8. The system according to claim 7, wherein the sum of absolute differences value calculator calculates the sum of absolute differences value based on an output of the motion vector comparator.

9. The system according to claim 8 further comprising the sum of absolute differences calculator calculating the sum of absolute differences value if the motion vector is equal to the predetermined skip motion vector.

10. The system according to claim 8 further comprising the motion vector calculator calculating the motion vector of each of the plurality of macroblocks if the motion vector is not the predetermined skip motion vector.

11. The system according to claim 7 further comprising a sum of absolute differences comparator to compare the sum of absolute differences value with the predetermined threshold.

12. The system according to claim 11 further comprising the skip mode selector selecting the skip mode if the calculated sum of absolute differences value is less than the predetermined threshold.

13. The system according to claim 12 further comprising a motion estimation terminating module to terminate the motion estimation of the macroblock if the skip mode selector selects the skip mode.
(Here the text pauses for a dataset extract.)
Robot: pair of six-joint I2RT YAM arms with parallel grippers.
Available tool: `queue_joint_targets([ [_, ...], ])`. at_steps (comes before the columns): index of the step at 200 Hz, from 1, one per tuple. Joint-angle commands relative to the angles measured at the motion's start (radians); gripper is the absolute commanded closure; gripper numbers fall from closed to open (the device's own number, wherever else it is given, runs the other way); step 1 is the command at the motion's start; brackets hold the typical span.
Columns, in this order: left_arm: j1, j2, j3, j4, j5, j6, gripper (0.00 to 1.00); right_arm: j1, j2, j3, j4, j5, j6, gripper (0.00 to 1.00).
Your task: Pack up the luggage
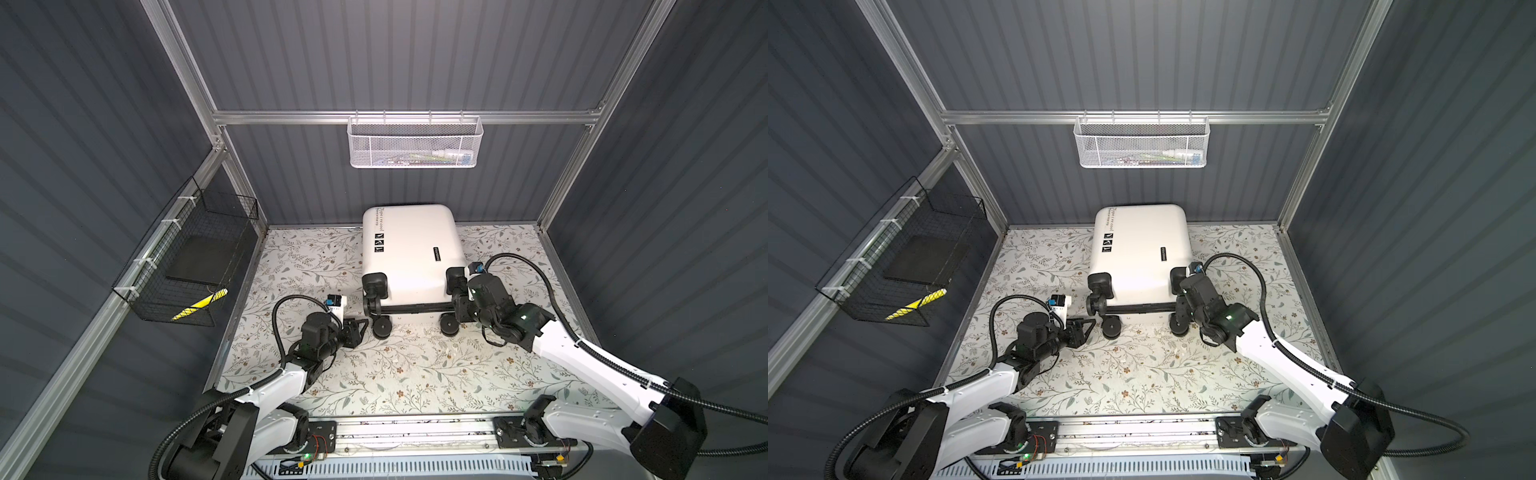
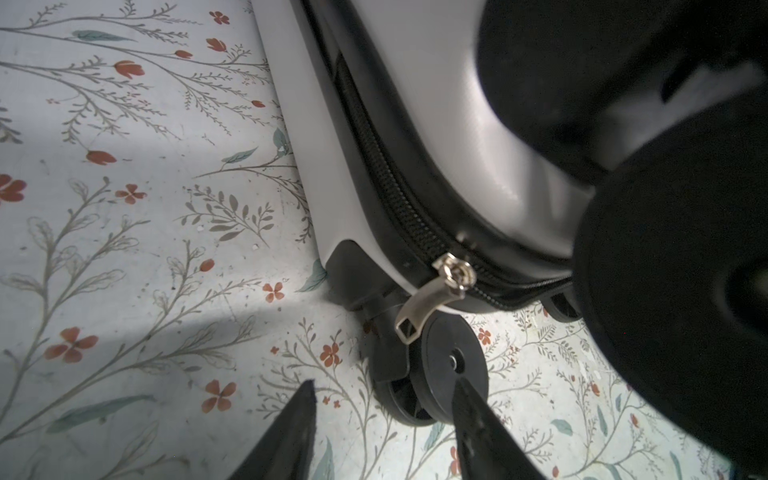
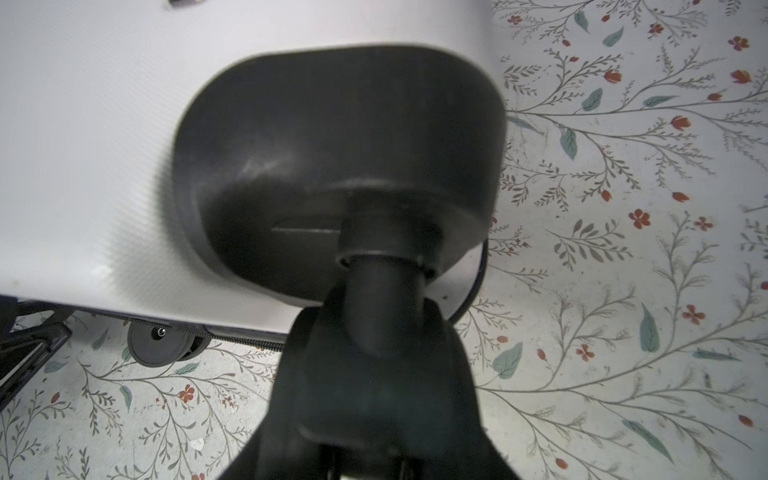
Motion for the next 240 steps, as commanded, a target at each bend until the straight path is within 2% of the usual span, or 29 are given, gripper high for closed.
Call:
queue_joint_targets([
  [1, -0.004, 0.029, 0.043, 0.061, 0.034, 0.049, 0.50, 0.007, -0.028, 0.000, -0.025, -0.021, -0.022, 0.72],
  [58, -0.002, 0.134, 0.082, 0.139, 0.065, 0.070, 0.63, 0.006, -0.028, 0.006, -0.044, -0.018, -0.014, 0.72],
  [77, -0.002, 0.158, 0.089, 0.162, 0.065, 0.072, 0.64, 0.007, -0.028, 0.008, -0.047, -0.018, -0.013, 0.72],
  [108, -0.002, 0.180, 0.099, 0.191, 0.065, 0.073, 0.67, 0.006, -0.028, 0.010, -0.054, -0.018, -0.012, 0.72],
  [160, -0.002, 0.201, 0.120, 0.211, 0.065, 0.075, 0.80, 0.007, -0.024, 0.015, -0.061, -0.021, -0.009, 0.72],
  [181, -0.002, 0.210, 0.131, 0.215, 0.065, 0.079, 0.80, 0.007, -0.022, 0.017, -0.065, -0.021, -0.006, 0.72],
  [206, -0.001, 0.216, 0.136, 0.227, 0.065, 0.077, 0.69, 0.006, -0.017, 0.018, -0.066, -0.023, -0.004, 0.72],
  [240, 0.005, 0.224, 0.147, 0.239, 0.065, 0.077, 0.70, 0.007, -0.010, 0.024, -0.071, -0.022, -0.005, 0.73],
])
14. The system according to claim 12 further comprising the motion vector calculator calculating the motion vector of each of the plurality of macroblocks if the skip mode selector does not select the skip mode.

15. A computer program product detecting a skip mode during encoding of a video sequence, the video sequence comprising a plurality of video frames, each of the plurality of video frames comprising a plurality of macroblocks, each of the plurality of macroblocks comprising a plurality of pixels, the computer program product comprising:

a) program instruction means for calculating a motion vector for a macroblock selected from the plurality of macroblocks;

b) program instruction means for comparing the calculated motion vector of the macroblock with a predetermined skip motion vector of the macroblock;

c) program instruction means for calculating a sum of absolute differences value for the motion vector of the macroblock; and

d) program instruction means for selecting a skip mode for the macroblock, the skip mode being selected based on the calculated sum of absolute differences value and a predetermined threshold, wherein the predetermined threshold is based on a quantization parameter value of the macroblock.

16. The computer program product according to claim 15, wherein program instruction means determines the sum of absolute differences value for the motion vector if the motion vector is equal to the predetermined skip motion vector.

17. The computer program product according to claim 16 further comprising program instruction means for calculating the motion vector of each of the plurality of macroblocks if the motion vector is not equal to the predetermined skip motion vector.

18. The computer program product according to claim 15, wherein program instruction means calculates the motion vector for each of the plurality of macroblocks if the sum of absolute differences value is more than the predetermined threshold.

19. The computer program product according to claim 15, wherein program instruction means selects the skip mode if the calculated sum of absolute differences value for the motion vector of the macroblock is less than the predetermined threshold.

20. The computer program product according to claim 19 further comprising program instruction means for terminating the motion estimation for the macroblock.